Using the listing below, output only the lines from the one that contains "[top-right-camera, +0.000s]" through the one that contains "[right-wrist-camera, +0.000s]", inclusive, exactly as given and without images.

⁂

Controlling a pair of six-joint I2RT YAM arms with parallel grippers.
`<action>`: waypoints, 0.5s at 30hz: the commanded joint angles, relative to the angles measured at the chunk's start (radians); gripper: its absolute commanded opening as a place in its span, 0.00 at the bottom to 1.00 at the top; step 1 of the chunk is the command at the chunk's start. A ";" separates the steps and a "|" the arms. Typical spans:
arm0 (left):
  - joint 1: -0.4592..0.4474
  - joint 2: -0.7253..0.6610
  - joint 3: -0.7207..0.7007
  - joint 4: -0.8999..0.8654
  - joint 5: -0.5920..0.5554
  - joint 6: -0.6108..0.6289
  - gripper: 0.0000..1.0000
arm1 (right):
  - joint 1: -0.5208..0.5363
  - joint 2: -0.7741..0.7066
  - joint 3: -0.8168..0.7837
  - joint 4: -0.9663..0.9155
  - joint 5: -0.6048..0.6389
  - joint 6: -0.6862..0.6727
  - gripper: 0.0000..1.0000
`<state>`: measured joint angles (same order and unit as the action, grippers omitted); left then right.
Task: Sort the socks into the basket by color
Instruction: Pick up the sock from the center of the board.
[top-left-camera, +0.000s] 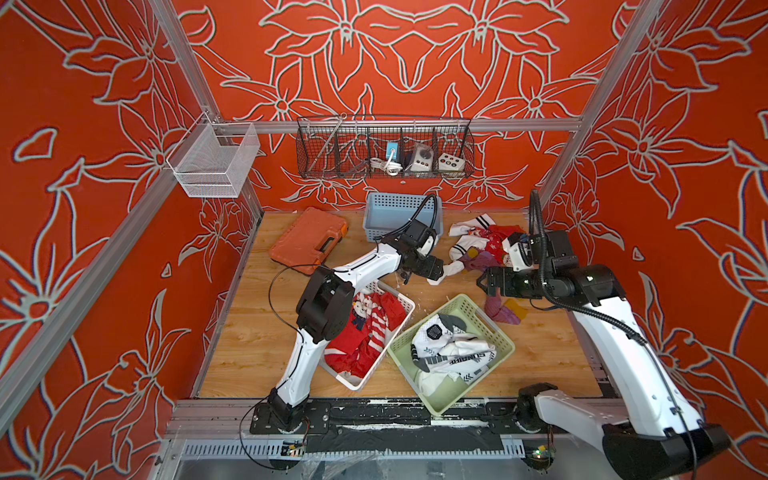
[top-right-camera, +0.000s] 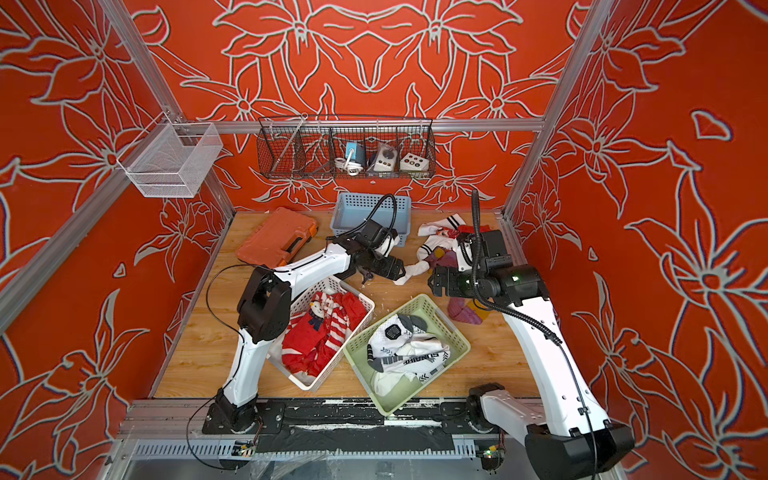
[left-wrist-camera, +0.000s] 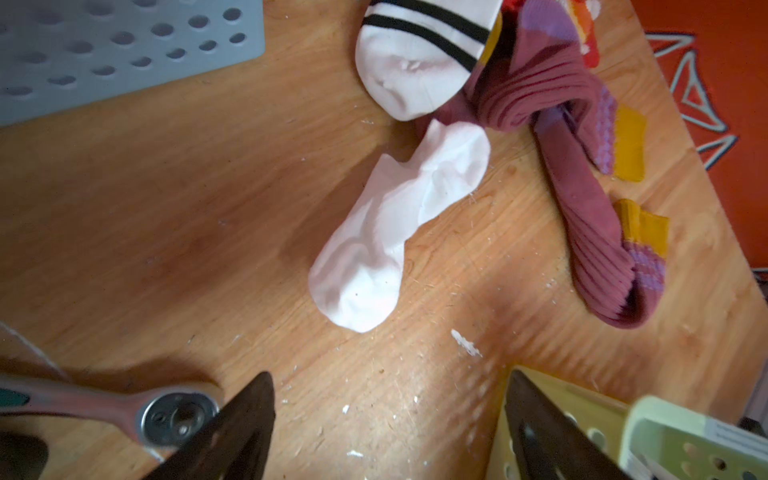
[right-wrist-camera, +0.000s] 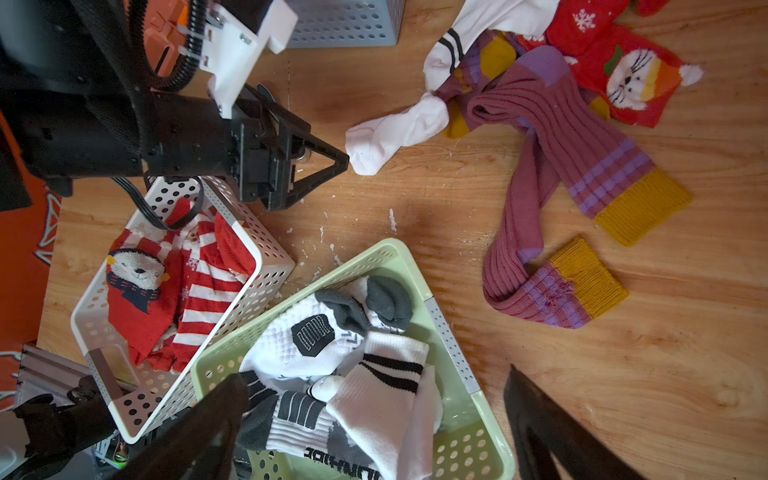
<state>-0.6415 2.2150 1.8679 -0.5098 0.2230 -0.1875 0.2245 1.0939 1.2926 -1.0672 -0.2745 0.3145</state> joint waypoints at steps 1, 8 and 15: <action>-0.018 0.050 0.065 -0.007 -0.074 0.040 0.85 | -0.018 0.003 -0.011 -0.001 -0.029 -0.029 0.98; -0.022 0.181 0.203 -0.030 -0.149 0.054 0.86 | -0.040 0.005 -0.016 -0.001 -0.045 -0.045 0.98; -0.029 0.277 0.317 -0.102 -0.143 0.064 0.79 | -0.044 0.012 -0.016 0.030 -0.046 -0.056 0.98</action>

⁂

**WORKED SOLUTION:**
[top-right-camera, +0.000s] 
[left-wrist-camera, +0.000s] 
[right-wrist-camera, +0.000s] 

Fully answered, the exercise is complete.